◆ Exercise description
Transcribe every line below exactly; no image goes into the output.

◆ Dataset section
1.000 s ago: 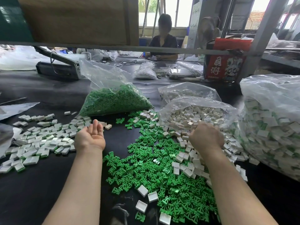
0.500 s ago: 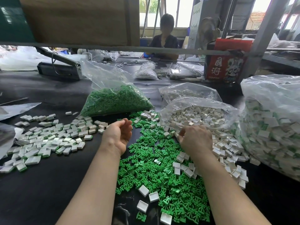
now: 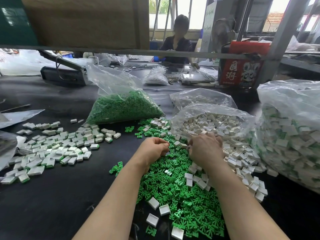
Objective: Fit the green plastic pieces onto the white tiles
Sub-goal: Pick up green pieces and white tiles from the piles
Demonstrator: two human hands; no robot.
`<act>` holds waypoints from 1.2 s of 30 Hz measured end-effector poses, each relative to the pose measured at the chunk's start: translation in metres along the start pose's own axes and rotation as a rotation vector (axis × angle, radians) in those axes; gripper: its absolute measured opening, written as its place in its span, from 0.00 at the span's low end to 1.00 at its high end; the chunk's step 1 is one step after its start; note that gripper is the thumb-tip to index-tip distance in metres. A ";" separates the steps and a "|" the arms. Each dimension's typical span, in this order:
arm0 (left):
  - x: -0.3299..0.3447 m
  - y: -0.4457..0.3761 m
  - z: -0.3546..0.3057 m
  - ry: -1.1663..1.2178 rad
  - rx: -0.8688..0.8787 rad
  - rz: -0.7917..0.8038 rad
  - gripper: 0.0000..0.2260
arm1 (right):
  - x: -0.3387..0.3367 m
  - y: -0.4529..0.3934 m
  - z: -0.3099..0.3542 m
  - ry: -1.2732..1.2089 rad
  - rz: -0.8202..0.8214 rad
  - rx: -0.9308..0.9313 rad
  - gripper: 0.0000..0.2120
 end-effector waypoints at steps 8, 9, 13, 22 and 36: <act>0.003 0.000 -0.003 0.031 0.072 -0.022 0.05 | -0.022 -0.002 0.003 -0.370 -0.197 -0.025 0.07; 0.004 0.000 -0.004 0.063 0.072 -0.018 0.06 | -0.028 -0.002 0.009 -0.499 -0.208 -0.053 0.07; 0.009 0.004 -0.010 0.253 0.056 0.022 0.15 | -0.042 0.001 0.028 -0.686 -0.268 -0.167 0.06; 0.000 0.000 -0.011 0.588 -0.039 0.069 0.05 | -0.039 -0.003 0.021 -0.791 -0.188 -0.098 0.07; -0.003 0.001 -0.017 0.990 -0.162 0.212 0.05 | -0.015 0.014 0.048 -0.330 0.221 -0.307 0.04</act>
Point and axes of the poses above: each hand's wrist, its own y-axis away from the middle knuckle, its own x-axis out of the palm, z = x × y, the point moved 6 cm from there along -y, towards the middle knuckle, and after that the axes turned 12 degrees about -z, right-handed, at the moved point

◆ Task output
1.000 s ago: 
0.500 s ago: 
now: 
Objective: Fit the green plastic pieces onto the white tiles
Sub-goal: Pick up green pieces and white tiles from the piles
Demonstrator: two human hands; no robot.
`<act>` holds waypoints from 1.2 s of 30 Hz measured end-effector poses, each relative to the pose measured at the chunk's start: translation in metres along the start pose's own axes and rotation as a rotation vector (axis × angle, radians) in those axes; gripper: its absolute measured opening, written as its place in its span, from 0.00 at the span's low end to 1.00 at its high end; the chunk's step 1 is one step after its start; note that gripper is the thumb-tip to index-tip distance in metres. A ";" separates the steps and a "|" the arms. Each dimension's typical span, in this order:
arm0 (left):
  - x: -0.3299..0.3447 m
  - y: -0.4457..0.3761 m
  - z: -0.3546..0.3057 m
  - ry: -1.1663..1.2178 rad
  - rx: -0.8688..0.8787 rad
  - rz: -0.7917..0.8038 rad
  - gripper: 0.0000..0.2260
arm1 (right):
  - x: -0.3387..0.3367 m
  - y: -0.4529..0.3934 m
  - z: -0.3099..0.3542 m
  - ry: -1.2732..1.2089 rad
  - rz: -0.8202..0.8214 rad
  - rx: -0.9308..0.9313 rad
  - gripper: 0.0000..0.2120
 end-effector waypoints at steps 8, 9, 13, 22 and 36: <act>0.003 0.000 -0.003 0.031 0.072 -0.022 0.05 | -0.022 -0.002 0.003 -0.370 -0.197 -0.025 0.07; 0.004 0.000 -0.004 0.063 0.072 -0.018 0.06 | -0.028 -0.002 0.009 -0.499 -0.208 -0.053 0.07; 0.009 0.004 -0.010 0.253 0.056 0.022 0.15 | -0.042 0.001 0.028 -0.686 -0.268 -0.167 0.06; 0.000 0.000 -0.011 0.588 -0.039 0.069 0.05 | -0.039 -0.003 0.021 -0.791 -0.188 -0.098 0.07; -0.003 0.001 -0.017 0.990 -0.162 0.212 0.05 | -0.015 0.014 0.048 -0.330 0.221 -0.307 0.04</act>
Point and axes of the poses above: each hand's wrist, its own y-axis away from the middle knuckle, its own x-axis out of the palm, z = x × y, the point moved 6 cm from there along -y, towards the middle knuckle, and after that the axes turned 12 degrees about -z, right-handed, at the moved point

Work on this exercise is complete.